Elle apprit à Colbert, qui l’ignorait, combien il était un grand ministre, et combien Fouquet allait devenir peu de chose.
Elle lui promit de rallier à lui, quand il serait surintendant toute la vieille noblesse du royaume, et lui demanda son avis sur la prépondérance qu’il faudrait laisser prendre à La Vallière.
Elle le loua, elle le blâma, elle l’étourdit. Elle lui montra le secret de tant de secrets, que Colbert craignit un moment d’avoir affaire au diable.

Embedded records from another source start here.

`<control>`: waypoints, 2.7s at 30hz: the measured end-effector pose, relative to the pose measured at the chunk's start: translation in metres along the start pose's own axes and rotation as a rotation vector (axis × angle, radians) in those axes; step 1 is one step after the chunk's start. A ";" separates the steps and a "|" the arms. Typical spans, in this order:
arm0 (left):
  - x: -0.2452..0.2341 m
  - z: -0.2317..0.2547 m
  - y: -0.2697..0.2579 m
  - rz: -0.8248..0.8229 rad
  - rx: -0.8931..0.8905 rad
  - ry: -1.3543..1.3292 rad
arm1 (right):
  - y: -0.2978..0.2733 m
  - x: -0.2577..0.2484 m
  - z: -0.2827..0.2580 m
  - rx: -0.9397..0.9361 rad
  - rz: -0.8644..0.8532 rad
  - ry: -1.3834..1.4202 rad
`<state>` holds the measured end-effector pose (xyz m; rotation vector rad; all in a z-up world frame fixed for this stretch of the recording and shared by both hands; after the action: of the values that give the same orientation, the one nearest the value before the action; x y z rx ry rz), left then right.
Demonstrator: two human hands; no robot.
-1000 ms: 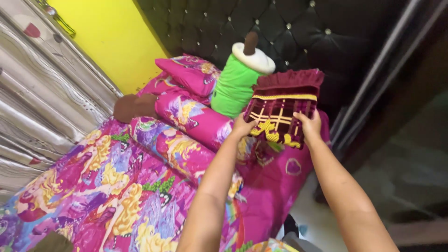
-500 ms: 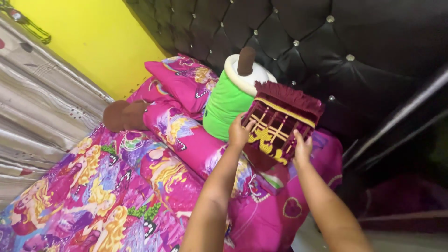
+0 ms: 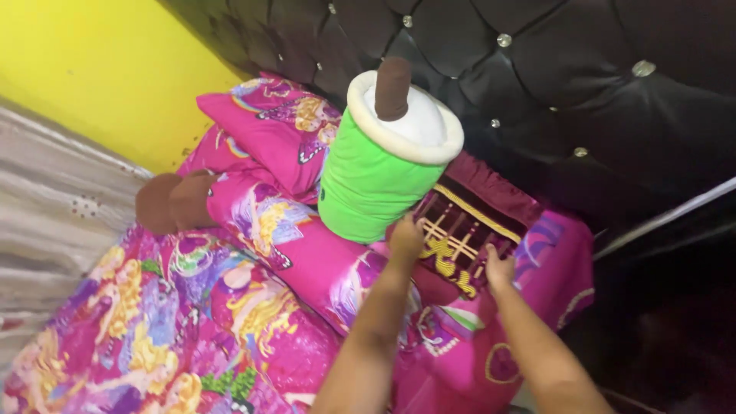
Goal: Organizing and tidying bedroom items including folding a prayer mat and hanging clothes on a wall rack.
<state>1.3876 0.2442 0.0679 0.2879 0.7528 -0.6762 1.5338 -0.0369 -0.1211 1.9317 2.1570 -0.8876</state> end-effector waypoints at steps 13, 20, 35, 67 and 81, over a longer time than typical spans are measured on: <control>0.009 -0.051 0.003 -0.039 -0.062 0.390 | -0.166 -0.005 -0.213 -0.687 -0.210 -0.996; 0.034 -0.079 0.000 -0.367 -0.204 0.251 | -0.131 0.021 -0.183 -0.587 -0.468 -1.039; -0.163 -0.026 -0.099 0.046 -0.005 0.258 | -0.188 0.074 -0.202 -0.508 -0.874 -0.843; -0.652 -0.060 -0.940 1.187 -0.401 0.624 | -1.072 0.010 -0.173 -1.771 -1.531 -0.046; -0.679 -0.116 -1.254 1.395 -0.884 0.810 | -1.394 -0.059 0.031 -1.807 -2.144 -0.059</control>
<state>0.1399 -0.3344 0.4614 0.1880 1.2767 1.1644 0.2271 -0.1281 0.3594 -1.3106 2.1818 0.9654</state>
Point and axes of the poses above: each hand's wrist, its own y-axis towards the middle knuckle, its own x-axis out of the palm, z = x × y, the point moved 10 cm from there along y, towards the middle knuckle, and after that the axes turned 5 degrees about -y, right-handed, at the moved point
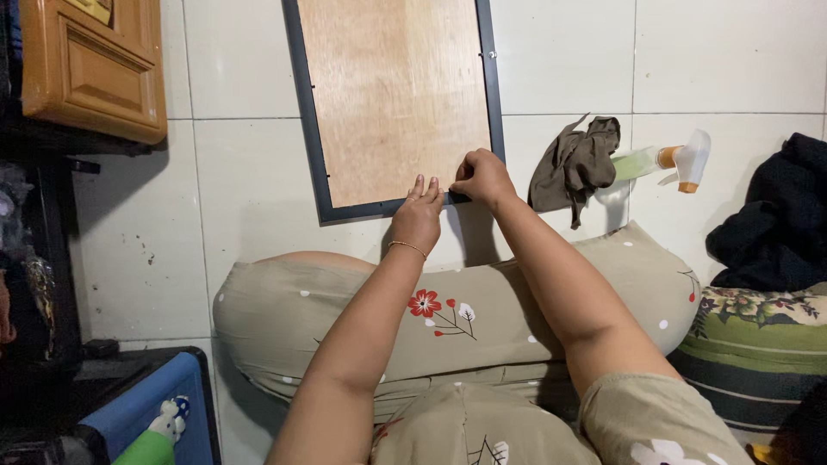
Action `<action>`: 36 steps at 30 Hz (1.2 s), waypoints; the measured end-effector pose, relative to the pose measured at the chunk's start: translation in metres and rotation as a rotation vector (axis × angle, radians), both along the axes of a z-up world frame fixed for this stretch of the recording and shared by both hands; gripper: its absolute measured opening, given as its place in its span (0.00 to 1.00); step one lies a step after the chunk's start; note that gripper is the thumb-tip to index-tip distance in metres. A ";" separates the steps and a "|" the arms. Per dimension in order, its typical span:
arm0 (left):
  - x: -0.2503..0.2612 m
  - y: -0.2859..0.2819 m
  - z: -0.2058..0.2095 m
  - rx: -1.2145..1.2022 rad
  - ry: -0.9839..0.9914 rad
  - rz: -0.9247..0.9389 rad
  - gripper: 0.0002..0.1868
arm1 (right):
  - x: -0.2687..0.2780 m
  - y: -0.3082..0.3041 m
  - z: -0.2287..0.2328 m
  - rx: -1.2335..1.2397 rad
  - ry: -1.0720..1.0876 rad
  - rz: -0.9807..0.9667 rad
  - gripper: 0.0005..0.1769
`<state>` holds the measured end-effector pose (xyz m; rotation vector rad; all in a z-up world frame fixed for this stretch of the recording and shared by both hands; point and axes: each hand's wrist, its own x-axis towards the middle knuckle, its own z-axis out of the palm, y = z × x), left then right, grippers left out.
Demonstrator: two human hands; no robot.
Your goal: The person lays a poster print into a black picture frame on the floor, then wipes a plywood backing board with a cloth and fits the backing into the frame. They press the frame's edge clips closed one by one to secure the backing.
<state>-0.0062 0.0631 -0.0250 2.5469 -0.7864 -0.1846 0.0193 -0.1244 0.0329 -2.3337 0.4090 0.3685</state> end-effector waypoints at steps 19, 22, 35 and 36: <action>0.086 0.077 0.072 0.047 0.243 0.565 0.49 | -0.015 -0.050 0.008 -0.342 0.329 -0.132 0.31; 0.098 0.099 0.060 -0.041 0.250 0.799 0.51 | -0.008 -0.045 0.009 0.044 0.517 -0.291 0.28; 0.085 0.063 0.031 -0.113 0.272 0.925 0.49 | 0.022 -0.068 0.003 -0.156 0.217 -0.529 0.43; 0.082 0.056 0.032 -0.151 0.257 0.905 0.49 | 0.025 -0.073 -0.001 -0.153 0.152 -0.570 0.41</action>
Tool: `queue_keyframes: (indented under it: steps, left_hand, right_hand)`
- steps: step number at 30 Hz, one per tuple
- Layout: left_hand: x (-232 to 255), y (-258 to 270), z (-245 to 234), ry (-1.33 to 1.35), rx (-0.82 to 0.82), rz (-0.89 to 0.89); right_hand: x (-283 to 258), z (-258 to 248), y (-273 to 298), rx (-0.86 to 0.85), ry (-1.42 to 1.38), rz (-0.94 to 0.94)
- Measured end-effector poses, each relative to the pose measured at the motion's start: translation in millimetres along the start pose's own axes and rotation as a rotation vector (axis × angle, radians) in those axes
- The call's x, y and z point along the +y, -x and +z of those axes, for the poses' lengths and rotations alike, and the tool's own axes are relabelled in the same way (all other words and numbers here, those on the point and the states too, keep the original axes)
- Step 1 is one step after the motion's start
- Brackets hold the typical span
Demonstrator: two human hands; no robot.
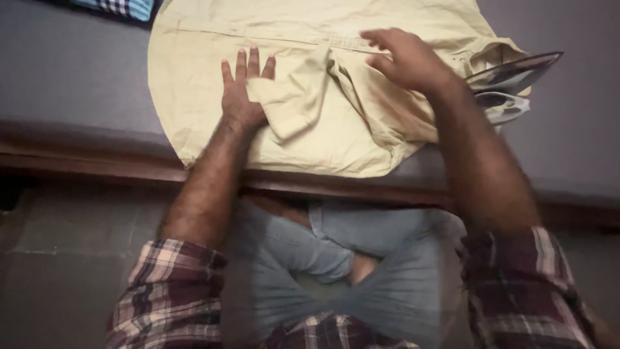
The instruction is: The person irons a beige shirt laid out on a bed. They use an electric iron to smooth the fabric, periodically adjusting the shirt's position and sleeves to reach different areas.
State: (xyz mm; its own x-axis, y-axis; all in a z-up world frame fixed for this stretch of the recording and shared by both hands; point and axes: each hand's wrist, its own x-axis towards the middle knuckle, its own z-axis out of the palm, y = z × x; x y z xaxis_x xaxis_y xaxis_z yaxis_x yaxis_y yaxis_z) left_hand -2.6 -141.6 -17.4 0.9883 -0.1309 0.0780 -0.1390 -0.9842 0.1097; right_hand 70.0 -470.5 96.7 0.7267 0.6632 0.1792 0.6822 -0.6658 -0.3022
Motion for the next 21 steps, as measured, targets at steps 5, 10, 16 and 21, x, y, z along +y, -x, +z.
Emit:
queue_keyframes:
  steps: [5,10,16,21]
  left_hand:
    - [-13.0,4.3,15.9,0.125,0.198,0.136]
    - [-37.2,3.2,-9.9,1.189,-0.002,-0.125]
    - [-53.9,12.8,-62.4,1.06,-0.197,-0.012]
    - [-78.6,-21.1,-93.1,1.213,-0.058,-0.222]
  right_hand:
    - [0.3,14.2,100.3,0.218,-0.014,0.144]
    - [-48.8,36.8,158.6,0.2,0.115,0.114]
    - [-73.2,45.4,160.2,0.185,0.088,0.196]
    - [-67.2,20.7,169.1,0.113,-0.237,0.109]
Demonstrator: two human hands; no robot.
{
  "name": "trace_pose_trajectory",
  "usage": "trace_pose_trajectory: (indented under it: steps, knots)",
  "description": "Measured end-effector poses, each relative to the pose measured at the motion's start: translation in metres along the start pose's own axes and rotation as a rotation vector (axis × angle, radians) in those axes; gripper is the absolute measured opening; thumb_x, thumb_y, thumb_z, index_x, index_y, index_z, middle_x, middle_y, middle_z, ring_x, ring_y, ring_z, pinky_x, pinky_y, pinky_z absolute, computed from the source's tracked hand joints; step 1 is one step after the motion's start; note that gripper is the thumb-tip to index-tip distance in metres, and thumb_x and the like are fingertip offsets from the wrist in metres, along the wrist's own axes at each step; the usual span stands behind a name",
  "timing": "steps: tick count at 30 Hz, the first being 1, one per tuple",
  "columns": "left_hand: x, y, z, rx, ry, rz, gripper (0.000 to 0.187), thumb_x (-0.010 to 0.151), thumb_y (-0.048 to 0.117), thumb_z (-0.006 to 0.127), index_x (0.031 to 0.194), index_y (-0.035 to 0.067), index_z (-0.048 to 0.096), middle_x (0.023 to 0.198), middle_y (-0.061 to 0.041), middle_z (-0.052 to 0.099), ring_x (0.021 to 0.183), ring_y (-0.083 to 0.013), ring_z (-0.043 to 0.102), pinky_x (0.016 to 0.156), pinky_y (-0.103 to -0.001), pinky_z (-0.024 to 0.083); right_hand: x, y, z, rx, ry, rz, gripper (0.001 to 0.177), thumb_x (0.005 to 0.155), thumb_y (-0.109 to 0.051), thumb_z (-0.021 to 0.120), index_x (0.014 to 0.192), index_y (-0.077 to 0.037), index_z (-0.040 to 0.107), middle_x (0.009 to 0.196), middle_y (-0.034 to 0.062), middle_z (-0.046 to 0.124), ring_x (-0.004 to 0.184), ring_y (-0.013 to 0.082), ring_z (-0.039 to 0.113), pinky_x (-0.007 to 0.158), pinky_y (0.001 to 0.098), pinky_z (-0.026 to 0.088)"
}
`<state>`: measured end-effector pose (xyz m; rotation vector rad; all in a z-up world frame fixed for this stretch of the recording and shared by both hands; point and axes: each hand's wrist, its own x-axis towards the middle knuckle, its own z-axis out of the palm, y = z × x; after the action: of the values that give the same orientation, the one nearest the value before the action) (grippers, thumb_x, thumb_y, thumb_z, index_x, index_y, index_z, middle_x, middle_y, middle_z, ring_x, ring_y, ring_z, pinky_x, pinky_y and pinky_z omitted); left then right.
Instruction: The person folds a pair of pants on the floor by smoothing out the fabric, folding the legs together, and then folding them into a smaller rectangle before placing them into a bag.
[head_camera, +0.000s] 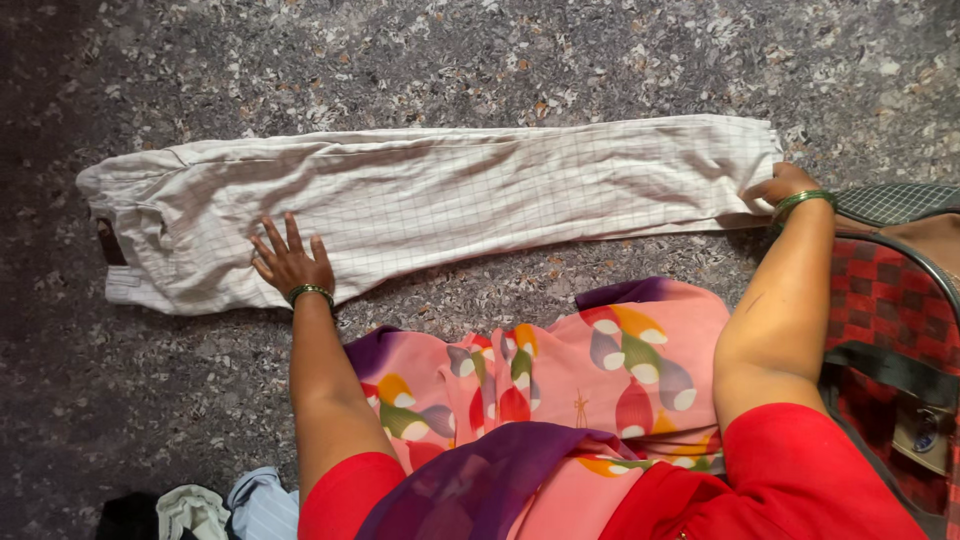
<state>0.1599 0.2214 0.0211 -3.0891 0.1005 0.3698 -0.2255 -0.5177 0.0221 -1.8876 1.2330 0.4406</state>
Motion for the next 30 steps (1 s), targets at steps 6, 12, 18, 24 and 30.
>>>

Elle lui prouva qu’elle tenait dans sa main le Colbert d’aujourd’hui, comme elle avait tenu le Fouquet d’hier.
Et, comme, naïvement, il lui demandait la raison de cette haine qu’elle portait au surintendant:
— Pourquoi le haïssez-vous vous-même? dit-elle.
— Madame, en politique, répliqua-t-il, les différences de systèmes peuvent amener des dissidences entre les hommes. M. Fouquet m’a paru pratiquer un système opposé aux vrais intérêts du roi.
Elle l’interrompit.
— Je ne vous parle plus de M. Fouquet. Le voyage que le roi fait à Nantes nous en rendra raison. M. Fouquet, pour moi, c’est un homme passé. Pour vous aussi.